Il genere di libertà davvero importante richiede attenzione, consapevolezza, disciplina, impegno e la capacità di tenere davvero agli altri e di sacrificarsi costantemente per loro, in una miriade di piccoli modi che non hanno niente a che vedere col sesso, ogni santo giorno. Questa è la vera libertà. Questo è imparare a pensare. L’alternativa è l’inconsapevolezza, la modalità predefinita, la corsa sfrenata al successo: essere continuamente divorati dalla sensazione di aver avuto e perso qualcosa di infinito.

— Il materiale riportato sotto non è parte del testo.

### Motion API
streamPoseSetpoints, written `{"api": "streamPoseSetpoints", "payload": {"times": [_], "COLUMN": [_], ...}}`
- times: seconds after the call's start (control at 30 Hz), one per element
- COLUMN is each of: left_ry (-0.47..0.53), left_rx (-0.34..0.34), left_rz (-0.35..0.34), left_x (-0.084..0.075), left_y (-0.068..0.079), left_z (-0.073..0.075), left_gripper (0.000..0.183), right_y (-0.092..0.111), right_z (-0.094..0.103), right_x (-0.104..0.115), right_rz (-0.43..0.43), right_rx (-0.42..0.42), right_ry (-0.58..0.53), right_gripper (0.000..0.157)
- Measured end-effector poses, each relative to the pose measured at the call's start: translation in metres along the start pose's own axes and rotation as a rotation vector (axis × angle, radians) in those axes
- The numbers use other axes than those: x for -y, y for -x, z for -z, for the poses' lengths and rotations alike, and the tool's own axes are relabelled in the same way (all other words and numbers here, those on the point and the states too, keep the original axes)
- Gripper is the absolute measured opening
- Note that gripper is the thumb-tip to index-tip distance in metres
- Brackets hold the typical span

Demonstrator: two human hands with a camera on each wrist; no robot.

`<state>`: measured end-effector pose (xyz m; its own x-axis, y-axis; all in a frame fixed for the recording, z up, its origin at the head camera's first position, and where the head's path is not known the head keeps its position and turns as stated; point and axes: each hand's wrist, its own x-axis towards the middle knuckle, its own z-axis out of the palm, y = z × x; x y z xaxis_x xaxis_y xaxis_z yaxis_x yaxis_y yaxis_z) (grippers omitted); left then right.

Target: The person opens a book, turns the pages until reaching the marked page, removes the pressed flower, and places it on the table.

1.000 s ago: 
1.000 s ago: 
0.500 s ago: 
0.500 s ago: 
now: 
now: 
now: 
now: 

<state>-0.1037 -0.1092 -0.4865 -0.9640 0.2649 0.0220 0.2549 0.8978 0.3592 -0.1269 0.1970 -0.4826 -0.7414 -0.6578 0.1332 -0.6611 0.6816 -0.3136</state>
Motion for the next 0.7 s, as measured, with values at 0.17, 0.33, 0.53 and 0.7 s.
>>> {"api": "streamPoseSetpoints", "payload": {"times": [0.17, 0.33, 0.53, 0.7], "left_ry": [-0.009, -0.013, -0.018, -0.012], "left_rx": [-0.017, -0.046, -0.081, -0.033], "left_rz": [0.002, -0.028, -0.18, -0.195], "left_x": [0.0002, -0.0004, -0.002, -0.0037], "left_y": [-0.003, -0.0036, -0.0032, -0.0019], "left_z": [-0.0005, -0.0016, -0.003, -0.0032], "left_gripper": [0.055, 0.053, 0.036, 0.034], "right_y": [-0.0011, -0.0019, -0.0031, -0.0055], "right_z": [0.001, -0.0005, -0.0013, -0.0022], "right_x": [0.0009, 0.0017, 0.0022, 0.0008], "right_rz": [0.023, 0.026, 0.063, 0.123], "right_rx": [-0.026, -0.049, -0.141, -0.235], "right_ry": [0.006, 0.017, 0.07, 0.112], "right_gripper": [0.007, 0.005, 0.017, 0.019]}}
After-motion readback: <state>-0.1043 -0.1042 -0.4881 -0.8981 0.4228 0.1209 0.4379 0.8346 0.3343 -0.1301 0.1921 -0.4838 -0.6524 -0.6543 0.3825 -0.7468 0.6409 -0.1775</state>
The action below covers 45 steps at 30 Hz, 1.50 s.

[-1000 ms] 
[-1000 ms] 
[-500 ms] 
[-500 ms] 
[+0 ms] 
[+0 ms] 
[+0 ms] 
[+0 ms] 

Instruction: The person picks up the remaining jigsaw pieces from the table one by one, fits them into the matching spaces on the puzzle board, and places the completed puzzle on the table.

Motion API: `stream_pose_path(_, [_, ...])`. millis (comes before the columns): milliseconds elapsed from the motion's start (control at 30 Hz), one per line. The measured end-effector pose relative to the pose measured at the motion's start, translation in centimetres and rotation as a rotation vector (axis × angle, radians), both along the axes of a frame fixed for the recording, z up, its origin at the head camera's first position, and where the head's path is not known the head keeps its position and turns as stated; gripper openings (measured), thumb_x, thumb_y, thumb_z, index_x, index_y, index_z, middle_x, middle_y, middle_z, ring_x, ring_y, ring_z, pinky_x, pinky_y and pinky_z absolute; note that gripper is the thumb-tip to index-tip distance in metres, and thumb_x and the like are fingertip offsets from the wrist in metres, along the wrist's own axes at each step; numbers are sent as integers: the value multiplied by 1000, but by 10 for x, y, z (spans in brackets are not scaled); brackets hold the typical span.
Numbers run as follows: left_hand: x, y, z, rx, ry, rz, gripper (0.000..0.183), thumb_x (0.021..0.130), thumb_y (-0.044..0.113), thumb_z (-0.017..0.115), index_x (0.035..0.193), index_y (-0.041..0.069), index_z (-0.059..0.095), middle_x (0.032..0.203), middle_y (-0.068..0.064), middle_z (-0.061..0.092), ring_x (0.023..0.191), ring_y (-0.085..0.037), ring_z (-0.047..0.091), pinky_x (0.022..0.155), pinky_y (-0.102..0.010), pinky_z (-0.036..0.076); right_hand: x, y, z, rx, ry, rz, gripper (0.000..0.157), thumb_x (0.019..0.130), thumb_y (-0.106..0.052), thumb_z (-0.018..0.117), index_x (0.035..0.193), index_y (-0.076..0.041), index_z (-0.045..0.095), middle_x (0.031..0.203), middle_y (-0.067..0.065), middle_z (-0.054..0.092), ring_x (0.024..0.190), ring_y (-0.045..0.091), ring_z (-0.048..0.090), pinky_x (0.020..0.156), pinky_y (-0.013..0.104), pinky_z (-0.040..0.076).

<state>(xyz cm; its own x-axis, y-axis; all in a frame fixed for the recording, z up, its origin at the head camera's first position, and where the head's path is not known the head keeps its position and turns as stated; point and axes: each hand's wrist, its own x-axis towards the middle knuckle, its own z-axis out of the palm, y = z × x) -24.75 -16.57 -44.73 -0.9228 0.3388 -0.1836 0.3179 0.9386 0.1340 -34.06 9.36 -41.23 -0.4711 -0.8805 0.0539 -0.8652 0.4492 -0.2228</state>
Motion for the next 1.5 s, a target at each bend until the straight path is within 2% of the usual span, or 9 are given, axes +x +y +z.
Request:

So che questa roba forse non vi sembrerà divertente, leggera o altamente ispirata come invece dovrebbe essere nella sostanza un discorso per il conferimento delle lauree. Per come la vedo io è la verità sfrondata da un mucchio di cazzate retoriche. Ovvio che potete prenderla come vi pare. Ma vi pregherei di non liquidarlo come uno di quei sermoni che la dottoressa Laura impartisce agitando il dito. Qui la morale, la religione, il dogma o le grandi domande stravaganti sulla vita dopo la morte non c’entrano. La Verità con la V maiuscola riguarda la vita prima della morte. Riguarda il valore vero della vera cultura, dove voti e titoli di studio non c’entrano, c’entra solo la consapevolezza pura e semplice: la consapevolezza di cio’ che è così reale e essenziale, così nascosto in bella vista sotto gli occhi di tutti da costringerci a ricordare di continuo a noi stessi: “Questa è l’acqua, questa è l’acqua; dietro questi eschimesi c’è molto più di quello che sembra”. Farlo, vivere in modo consapevole, adulto, giorno dopo giorno, è di una difficoltà inimmaginabile. E questo dimostra la verità di un altro cliché: la vostra cultura è realmente il lavoro di una vita, e comincia…adesso. Augurarvi buona fortuna sarebbe troppo poco.


Wallace D. F. (2010),"Questa è l'acqua". Einaudi Editore.